[Recorded data]
---
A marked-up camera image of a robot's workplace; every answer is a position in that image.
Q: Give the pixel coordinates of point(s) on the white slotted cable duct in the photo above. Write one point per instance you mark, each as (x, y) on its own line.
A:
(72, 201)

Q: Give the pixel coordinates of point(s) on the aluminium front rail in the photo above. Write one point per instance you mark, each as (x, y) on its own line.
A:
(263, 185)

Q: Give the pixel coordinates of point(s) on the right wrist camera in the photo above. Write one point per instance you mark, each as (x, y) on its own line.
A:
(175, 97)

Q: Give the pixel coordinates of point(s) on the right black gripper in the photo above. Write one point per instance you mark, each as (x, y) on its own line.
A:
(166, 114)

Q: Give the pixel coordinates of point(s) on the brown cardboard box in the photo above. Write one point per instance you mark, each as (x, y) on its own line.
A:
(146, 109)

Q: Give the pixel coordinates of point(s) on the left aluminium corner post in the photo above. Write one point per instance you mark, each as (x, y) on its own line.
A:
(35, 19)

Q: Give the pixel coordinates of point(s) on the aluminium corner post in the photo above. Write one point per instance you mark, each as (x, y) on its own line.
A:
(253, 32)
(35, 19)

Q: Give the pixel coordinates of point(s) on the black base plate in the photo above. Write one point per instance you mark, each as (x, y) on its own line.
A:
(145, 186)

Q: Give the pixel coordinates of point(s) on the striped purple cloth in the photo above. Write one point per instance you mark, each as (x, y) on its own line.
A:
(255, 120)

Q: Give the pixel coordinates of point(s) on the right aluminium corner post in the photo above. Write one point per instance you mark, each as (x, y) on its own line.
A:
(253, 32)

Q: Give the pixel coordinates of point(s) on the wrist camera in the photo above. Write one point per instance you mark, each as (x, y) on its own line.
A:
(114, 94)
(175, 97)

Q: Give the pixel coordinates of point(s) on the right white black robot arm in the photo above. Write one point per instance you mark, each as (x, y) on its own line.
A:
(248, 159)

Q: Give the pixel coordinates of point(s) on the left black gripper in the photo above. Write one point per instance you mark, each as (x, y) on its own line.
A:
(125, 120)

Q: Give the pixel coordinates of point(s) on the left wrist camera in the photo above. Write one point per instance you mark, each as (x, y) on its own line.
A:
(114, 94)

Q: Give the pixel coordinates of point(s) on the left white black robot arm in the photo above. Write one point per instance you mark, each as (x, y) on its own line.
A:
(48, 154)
---
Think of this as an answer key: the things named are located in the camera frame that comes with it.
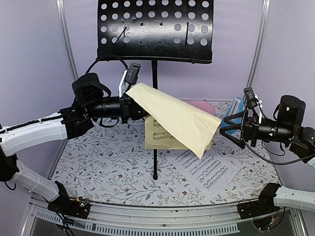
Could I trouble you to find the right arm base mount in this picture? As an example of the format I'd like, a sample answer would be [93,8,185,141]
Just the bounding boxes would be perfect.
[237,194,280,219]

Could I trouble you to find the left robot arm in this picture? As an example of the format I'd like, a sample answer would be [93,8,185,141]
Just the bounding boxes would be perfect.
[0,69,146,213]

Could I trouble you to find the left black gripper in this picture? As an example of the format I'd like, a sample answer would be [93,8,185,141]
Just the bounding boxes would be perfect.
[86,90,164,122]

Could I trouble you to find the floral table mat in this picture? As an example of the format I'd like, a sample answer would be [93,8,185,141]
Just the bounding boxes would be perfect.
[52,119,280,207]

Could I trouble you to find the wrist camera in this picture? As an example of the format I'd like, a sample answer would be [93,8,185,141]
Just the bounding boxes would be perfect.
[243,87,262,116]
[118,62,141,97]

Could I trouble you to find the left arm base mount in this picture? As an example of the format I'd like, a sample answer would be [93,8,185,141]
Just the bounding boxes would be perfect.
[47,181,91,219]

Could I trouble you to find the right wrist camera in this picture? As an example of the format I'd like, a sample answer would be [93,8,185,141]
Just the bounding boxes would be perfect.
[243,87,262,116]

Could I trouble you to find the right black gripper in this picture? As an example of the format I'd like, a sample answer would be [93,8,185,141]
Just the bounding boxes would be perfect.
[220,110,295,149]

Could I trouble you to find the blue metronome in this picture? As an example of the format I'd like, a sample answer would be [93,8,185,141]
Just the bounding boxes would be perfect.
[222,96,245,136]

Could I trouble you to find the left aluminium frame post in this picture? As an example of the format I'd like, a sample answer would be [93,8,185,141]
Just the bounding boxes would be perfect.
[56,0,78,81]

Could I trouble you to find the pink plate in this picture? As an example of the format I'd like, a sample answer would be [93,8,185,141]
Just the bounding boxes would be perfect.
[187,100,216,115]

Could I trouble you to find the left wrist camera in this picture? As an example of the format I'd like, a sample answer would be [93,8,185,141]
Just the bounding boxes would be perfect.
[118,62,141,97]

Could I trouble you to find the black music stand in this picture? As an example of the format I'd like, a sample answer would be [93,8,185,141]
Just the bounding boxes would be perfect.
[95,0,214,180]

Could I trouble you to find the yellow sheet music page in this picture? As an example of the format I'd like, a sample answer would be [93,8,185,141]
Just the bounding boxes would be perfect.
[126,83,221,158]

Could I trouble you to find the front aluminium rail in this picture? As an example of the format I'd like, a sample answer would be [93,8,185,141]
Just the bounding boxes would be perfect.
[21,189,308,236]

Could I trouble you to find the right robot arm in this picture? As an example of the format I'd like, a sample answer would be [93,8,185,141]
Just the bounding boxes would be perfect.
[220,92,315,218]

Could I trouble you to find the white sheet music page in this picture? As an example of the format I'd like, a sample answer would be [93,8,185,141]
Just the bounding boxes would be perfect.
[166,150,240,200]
---
## What you should do
Would you copy, unchanged, the stretch of the records above that begins at the line containing "Could I trouble you to find the left wrist" and ends at the line containing "Could I trouble you to find the yellow", and only that?

## Answer for the task
Could I trouble you to find the left wrist camera in this picture? As an example of the format I'd like, a sample answer would be [93,8,185,141]
Just the bounding boxes would be perfect.
[118,62,141,97]

Could I trouble you to find the black music stand in this picture? As an example of the format I'd like, a sample answer would be [93,8,185,141]
Just the bounding boxes would be perfect.
[95,0,214,180]

Could I trouble you to find the yellow sheet music page in this picture? As an example of the format I'd like, a sample answer would be [93,8,185,141]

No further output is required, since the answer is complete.